Objectives: Predictive risk scores have a significant impact on patient selection and assessing the likelihood of complications following interventions in patients with severe aortic stenosis (AS). This study aims to explore the utility of machine learning (ML) techniques in predicting 30-day major adverse cardiac events (MACE) by analyzing parameters, including the Global Registry of Acute Coronary Events (GRACE) score.

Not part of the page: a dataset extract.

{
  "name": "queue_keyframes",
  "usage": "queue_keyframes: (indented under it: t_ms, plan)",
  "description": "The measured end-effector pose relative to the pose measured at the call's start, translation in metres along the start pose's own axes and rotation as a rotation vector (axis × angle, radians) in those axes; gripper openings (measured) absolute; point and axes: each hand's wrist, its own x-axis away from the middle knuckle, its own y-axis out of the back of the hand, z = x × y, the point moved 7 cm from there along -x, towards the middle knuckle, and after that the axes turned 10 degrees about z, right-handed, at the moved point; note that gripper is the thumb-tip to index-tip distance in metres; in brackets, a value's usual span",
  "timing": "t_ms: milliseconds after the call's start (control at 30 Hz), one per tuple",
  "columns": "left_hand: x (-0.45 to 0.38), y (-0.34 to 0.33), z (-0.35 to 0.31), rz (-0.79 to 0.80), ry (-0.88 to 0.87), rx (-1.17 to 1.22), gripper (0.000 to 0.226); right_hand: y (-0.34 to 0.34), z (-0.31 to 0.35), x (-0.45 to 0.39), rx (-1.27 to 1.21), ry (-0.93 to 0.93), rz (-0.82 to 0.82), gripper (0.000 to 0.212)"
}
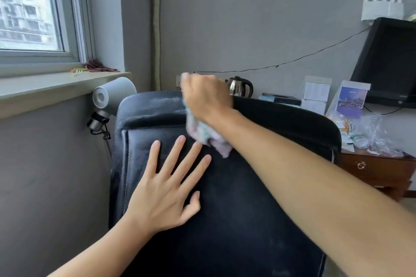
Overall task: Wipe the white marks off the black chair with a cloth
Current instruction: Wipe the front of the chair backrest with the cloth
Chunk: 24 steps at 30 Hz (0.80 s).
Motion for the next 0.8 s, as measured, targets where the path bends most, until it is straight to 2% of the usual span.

Methods: This retrospective, multi-center, observational study enrolled 453 consecutive patients diagnosed with severe AS who underwent transcatheter aortic valve implantation (TAVI) from April 2020 to January 2023. The primary outcome was defined as a composition of MACE comprising periprocedural myocardial infarction (MI), cerebrovascular events (CVE), and all-cause mortality during the 1-month follow-up period after the procedure. Conventional binomial logistic regression and ML models were utilized and compared for prediction purposes.
Results: The study population had a mean age of 76.1, with 40.8% being male. The primary endpoint was observed in 7.5% of cases. Among the individual components of the primary endpoint, the rates of all-cause mortality, MI, and CVE were reported as 4.2%, 2.4%, and 1.9%, respectively. The ML-based Extreme Gradient Boosting (XGBoost) model with the GRACE score demonstrated superior discriminative performance in predicting the primary endpoint, compared to both the ML model without the GRACE score and the conventional regression model [Area Under the Curve (AUC)= 0.98 (0.91-0.99), AUC= 0,87 (0.80-0.98), AUC= 0.84 (0.79-0.96)].
Conclusion: ML techniques hold the potential to enhance outcomes in clinical practice, especially when utilized alongside established clinical tools such as the GRACE score.